徐悲鸿的一套教学是五四运动德先生、赛先生的一部分,当时表现手法绘画是科学的一部分、是和整个中国现代化进程有关系的。但是现在表现手法绘画就是幅画,就是买个好价钱,要么悬挂在美术馆里要么悬挂在客厅里,这和中国的文化建设早已没关系。美院的人要是能椅子来讨论一下徐悲鸿先生的精神和中国现代史之间的关系,然后看看我们和中国的当代史之间是什么关系,你就能显现出一些相当大的问题。
美院谈承传,但谁敢说道他在承传徐悲鸿先生与他那个时代之间的关系?美院的承传也过于、创意也过于。中央美院为消费时代添砖加瓦甚至打气掌声并不实在艰难,但是任何一个关掉头脑的人一定是要对现有文化状况明确提出批评的。
大学有一个责任,即对时代的主流文化明确提出问题。如果只是在市场中符合于自己的供货商角色,那你就老实否认自己就是个供货商,这推倒也不算真诚。而大学必须有大学的灵魂。
记者:那咱们再说说道消费社会与艺术的问题吧。从香港进到上海的K11艺术购物中心获取了一个商业吞掉/涵盖艺术的案例。
K11出售的艺术品小巧灵活性,历史感很弱而娱乐性强劲,有的作品旁——比如在达明安·赫斯特的作品旁——还有讲解员。像这类本身就是商业艺术家的艺术家以后大约不会更加多。
他的雕塑把战争题材处置得没刺痛,反而充满著另类的美感,还有点黑暗。K11有自己的画廊和艺术品商店,今年3月份的毕加索作品回顾展还缴门票(100元/人)。但K11显然算数顺利吧,从香港进到上海还有入京的计划。
我是说道传播上的顺利,也很有糅合意义。您实在那种确实最出色的作品有可能问世在艺术和商业的融合中吗?或者最关键的只不过还是艺术家自身的敏锐度和使命感? 西:这个问题问一起不会一挺简单。有梵·低这样的艺术家,是卡夫卡明确提出的“饥饿艺术家”的概念,但大多数艺术家不有可能斩断自己与社会、资本的联系。即使约·芬奇、米开朗基罗、罗丹这样的艺术家,也是要已完成订货的。
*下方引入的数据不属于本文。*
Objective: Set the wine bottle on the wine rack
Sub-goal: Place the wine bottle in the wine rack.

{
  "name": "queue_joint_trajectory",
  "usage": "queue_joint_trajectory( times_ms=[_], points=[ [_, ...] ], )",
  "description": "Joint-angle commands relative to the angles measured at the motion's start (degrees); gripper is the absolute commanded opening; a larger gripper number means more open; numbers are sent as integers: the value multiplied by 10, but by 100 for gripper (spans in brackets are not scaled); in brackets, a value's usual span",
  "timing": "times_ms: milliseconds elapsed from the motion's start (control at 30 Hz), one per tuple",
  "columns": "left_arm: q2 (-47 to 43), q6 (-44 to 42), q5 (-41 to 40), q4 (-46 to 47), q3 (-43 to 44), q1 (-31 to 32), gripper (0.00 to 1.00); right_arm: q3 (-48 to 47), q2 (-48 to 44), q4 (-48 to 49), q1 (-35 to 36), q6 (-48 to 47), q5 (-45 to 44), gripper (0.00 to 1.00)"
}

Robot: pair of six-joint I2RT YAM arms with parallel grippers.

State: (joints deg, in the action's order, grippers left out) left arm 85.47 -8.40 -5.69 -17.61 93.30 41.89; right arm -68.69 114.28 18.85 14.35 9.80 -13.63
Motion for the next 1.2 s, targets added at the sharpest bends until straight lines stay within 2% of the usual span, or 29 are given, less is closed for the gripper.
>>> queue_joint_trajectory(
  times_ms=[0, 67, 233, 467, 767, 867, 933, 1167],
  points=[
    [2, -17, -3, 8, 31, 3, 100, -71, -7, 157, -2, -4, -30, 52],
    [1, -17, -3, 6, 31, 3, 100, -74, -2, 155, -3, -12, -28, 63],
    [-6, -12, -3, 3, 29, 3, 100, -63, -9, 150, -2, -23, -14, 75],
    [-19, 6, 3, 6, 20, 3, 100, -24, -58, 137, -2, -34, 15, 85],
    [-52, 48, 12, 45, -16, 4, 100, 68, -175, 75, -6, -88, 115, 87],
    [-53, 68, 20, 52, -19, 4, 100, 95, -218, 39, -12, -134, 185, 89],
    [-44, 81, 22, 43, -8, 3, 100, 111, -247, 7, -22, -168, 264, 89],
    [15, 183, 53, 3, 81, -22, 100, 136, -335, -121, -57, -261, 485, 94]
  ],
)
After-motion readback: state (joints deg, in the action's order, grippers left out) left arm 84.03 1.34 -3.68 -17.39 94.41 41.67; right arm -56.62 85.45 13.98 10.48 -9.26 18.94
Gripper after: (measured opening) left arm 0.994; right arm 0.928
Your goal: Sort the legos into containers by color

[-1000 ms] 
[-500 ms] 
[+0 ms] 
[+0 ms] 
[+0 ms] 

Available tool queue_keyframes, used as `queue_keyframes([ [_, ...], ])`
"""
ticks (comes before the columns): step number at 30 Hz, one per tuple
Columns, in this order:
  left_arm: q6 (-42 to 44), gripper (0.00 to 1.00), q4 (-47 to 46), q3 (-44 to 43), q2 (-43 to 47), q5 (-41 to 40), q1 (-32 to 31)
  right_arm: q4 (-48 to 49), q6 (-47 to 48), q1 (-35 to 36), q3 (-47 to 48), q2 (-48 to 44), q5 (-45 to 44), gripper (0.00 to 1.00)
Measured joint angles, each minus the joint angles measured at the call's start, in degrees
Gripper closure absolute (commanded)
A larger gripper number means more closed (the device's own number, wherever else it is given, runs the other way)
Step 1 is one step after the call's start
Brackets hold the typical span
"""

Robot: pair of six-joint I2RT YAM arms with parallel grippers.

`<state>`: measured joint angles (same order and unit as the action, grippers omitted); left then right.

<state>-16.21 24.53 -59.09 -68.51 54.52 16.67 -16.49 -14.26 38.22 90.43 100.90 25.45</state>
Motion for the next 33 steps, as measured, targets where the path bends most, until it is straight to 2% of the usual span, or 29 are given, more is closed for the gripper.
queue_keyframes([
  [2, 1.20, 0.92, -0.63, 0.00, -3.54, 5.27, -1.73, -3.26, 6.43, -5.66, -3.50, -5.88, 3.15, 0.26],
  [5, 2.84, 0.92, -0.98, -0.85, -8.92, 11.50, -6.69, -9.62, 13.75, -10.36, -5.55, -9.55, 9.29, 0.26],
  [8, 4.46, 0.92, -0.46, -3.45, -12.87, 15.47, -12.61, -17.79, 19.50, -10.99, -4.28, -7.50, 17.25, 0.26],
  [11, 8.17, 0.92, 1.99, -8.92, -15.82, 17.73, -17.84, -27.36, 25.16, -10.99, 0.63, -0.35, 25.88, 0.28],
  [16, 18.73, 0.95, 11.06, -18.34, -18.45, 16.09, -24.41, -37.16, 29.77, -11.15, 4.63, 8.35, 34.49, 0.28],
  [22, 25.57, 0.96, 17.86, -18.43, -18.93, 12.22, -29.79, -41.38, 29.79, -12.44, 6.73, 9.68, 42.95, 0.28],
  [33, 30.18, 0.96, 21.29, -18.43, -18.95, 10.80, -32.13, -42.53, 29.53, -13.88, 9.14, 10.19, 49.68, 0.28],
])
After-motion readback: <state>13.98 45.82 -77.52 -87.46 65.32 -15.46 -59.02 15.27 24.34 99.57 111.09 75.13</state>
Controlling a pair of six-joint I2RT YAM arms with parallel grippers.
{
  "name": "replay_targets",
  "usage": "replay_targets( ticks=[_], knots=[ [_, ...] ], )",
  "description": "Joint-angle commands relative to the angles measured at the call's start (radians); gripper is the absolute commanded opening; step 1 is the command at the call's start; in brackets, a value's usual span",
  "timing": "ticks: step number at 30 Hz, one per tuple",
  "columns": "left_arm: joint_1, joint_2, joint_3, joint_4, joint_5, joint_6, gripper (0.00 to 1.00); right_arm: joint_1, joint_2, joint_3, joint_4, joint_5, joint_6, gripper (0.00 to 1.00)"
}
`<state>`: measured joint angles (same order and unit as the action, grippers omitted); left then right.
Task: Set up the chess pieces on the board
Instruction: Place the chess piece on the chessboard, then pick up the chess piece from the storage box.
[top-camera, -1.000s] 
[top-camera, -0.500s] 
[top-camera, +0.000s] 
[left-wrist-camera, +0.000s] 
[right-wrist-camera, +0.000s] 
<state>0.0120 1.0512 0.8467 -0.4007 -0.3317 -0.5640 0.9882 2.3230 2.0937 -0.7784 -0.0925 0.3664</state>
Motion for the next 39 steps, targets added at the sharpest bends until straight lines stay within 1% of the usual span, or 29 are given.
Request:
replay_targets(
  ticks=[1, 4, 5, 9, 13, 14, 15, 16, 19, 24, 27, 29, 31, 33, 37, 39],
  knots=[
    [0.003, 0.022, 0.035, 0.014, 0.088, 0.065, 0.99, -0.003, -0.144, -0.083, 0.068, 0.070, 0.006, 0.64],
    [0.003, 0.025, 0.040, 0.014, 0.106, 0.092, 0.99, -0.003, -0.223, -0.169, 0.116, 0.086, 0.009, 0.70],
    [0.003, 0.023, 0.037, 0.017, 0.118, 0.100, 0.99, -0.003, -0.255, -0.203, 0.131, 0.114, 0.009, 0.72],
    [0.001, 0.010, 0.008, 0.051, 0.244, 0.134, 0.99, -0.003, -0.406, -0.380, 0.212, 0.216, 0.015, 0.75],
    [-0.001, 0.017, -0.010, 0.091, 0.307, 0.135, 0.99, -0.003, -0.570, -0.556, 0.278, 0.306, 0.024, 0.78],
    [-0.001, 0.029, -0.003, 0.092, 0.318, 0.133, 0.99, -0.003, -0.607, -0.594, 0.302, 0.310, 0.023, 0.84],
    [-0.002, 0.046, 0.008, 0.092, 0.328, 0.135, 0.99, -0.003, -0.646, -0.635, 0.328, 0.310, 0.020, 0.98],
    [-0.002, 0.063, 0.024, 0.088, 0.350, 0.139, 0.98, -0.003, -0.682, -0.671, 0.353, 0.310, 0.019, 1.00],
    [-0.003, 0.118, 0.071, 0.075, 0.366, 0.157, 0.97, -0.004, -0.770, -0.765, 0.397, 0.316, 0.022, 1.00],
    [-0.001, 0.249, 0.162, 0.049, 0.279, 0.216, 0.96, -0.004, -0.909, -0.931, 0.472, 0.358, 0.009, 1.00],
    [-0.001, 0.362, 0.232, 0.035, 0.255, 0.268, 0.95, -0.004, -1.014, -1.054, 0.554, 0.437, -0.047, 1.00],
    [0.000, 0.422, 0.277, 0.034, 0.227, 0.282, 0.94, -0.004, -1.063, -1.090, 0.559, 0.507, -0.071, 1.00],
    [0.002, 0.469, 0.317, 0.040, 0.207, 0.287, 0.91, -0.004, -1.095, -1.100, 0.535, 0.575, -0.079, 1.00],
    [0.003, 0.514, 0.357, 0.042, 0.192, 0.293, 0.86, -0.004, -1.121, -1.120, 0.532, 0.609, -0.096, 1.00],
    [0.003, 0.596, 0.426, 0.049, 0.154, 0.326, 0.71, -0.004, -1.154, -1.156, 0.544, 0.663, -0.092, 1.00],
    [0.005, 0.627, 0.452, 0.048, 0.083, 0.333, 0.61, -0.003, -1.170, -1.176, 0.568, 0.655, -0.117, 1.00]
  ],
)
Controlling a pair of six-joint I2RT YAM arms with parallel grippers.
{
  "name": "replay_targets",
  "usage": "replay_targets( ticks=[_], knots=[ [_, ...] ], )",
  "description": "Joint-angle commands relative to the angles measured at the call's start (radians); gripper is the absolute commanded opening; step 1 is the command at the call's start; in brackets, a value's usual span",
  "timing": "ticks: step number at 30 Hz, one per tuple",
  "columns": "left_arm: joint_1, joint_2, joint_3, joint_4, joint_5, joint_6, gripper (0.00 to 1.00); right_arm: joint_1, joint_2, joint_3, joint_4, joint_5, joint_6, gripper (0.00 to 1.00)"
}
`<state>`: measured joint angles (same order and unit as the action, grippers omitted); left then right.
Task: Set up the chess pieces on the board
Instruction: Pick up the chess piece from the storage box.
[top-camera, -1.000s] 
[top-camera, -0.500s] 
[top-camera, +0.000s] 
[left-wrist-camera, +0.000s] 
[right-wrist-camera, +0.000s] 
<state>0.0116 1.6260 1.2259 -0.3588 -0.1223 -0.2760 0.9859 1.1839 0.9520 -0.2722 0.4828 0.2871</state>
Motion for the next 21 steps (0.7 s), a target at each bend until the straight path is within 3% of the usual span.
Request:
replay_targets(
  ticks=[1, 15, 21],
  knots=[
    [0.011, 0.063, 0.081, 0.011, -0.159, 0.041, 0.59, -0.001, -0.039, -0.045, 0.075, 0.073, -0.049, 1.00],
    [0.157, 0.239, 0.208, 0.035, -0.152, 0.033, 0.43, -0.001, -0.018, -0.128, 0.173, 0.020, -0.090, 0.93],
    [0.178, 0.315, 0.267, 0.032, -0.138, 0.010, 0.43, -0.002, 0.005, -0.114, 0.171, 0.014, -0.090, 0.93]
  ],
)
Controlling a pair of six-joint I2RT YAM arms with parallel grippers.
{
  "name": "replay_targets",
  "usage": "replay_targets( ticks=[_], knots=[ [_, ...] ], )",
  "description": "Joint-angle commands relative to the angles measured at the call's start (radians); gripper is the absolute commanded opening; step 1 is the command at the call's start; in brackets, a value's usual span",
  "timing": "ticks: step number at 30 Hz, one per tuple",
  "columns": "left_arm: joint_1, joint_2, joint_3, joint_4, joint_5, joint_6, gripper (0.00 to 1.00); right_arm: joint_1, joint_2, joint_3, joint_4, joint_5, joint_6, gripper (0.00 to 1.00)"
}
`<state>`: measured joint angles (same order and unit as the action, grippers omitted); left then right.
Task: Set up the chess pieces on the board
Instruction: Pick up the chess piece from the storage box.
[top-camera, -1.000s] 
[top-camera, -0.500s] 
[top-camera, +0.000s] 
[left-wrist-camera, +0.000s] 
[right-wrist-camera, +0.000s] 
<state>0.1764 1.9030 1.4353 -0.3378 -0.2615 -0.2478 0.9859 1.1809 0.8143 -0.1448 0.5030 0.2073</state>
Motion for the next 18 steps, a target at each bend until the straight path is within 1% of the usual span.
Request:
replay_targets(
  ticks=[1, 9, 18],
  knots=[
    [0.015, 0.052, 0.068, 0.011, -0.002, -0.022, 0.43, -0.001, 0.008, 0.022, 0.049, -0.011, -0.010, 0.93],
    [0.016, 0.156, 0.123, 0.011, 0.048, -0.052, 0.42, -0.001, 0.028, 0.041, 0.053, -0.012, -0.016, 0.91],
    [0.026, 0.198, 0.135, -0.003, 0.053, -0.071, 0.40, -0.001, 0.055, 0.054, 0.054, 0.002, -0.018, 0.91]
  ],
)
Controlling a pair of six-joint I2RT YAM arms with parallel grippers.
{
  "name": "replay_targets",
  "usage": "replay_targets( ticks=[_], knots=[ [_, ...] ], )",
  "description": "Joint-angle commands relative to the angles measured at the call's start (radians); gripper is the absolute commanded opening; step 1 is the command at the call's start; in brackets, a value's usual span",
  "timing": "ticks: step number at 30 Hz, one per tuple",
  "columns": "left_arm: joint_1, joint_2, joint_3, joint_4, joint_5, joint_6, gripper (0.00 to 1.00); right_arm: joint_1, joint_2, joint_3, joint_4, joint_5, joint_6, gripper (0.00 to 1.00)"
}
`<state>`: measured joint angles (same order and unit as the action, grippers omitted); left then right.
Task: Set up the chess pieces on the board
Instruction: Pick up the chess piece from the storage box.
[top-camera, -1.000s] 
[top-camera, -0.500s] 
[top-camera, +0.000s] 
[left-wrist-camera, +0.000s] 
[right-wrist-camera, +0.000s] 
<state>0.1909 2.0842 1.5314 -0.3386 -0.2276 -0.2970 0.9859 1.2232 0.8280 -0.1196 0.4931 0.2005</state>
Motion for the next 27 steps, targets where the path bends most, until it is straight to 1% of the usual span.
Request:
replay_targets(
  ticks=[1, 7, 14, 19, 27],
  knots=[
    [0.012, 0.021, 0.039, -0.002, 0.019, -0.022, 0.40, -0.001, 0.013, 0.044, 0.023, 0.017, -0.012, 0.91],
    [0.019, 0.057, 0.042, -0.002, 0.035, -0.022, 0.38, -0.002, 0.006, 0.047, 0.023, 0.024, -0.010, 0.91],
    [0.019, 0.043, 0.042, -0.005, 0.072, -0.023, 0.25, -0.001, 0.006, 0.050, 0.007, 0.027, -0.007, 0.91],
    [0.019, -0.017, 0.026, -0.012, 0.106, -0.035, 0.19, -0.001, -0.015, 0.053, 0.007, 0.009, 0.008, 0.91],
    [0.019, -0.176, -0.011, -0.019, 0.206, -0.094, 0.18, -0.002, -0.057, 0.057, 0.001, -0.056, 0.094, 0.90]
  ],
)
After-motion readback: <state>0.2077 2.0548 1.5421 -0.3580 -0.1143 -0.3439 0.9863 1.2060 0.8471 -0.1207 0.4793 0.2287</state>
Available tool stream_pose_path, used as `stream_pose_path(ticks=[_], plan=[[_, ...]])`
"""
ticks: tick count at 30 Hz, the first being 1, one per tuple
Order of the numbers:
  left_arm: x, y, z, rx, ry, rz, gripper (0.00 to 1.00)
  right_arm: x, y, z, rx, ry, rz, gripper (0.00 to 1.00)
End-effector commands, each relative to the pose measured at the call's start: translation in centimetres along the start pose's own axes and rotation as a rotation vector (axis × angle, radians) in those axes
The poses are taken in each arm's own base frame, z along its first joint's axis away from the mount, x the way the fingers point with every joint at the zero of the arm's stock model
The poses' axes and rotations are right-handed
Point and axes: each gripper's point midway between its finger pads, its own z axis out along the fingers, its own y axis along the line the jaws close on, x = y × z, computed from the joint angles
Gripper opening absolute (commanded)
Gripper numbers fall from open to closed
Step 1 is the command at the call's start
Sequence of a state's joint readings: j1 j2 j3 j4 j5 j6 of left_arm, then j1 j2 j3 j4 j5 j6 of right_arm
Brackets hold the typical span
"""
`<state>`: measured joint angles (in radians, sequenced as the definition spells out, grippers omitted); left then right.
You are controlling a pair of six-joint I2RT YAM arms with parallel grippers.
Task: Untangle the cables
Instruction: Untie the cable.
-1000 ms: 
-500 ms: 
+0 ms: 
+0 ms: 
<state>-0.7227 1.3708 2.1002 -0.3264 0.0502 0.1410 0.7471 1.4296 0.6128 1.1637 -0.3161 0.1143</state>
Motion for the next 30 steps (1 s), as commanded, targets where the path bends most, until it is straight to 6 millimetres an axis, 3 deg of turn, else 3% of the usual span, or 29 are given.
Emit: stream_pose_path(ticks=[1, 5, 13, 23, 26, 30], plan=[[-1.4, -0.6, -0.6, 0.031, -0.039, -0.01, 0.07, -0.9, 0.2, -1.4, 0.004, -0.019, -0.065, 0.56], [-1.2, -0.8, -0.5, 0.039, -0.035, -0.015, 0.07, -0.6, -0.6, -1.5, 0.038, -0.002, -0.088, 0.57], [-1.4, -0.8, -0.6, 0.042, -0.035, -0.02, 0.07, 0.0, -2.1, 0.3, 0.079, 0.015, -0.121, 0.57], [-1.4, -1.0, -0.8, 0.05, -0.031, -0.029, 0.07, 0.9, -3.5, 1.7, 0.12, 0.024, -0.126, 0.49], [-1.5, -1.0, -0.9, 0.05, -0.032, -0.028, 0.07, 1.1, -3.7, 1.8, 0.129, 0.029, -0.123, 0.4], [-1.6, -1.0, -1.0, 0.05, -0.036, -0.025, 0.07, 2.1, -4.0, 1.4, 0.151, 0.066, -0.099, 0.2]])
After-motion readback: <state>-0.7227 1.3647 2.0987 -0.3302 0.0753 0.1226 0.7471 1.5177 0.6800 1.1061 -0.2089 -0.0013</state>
高居翰写出过文徵明与他那个时代艺术市场的关系的书。所以我会很天真地看来这个问题。
或许艺术家被迫维持与市场的关系,但艺术家应当维持一个基本的原则,那就是你有可能与市场、订货者无法达成协议完全一致,并且在这种情况下坚决回头自己的路,然后遇上新的、可以与你达成协议完全一致的收藏者。艺术家是专门从事创造性工作的人,在人群里,在社交场合,他应当告诉自己是一个值得注意。艺术家的精神正是来自于他的值得注意。我在草场地一个画廊的仓库里看见过这家画廊珍藏的某画家有所不同时期的作品。
我惊讶地看见这位画家一次又一次费力地转型、波澜,最后也说不上顺利——既没声名上的顺利也没收益上的顺利,我不能为他痛惜。我也曾在德国慕尼黑的康定斯基美术馆看见过康定斯基一生有所不同时期的绘画,从早期的抽象到后来的抽象化。我看得惊心动魄,因为展现出在我面前的是一条命!这条命仍然在思索,向行进。
所以,你看,都是谋求变化的画家,竟然如此有所不同。“二战”以来,尤其是20世纪90年代以来,世界资本主义再次发生了相当大的变化。
这个资本主义被称作“新的资本主义”,以区别于攫取工人劳动剩余价值的“原有资本主义”。吕克·博堂斯基(LucBoltanski)和伊芙·记者佩罗(EveChiapello)写出过一本书名为《资本主义新的精神》。
他们在这本书中谈及新的资本主义的一个特征,即艺术家的资本家简化和资本家的艺术家化。我们据此看当下中国的资本家和艺术家,是有这种偏向。但我想要,确实的艺术家有权不符合订货。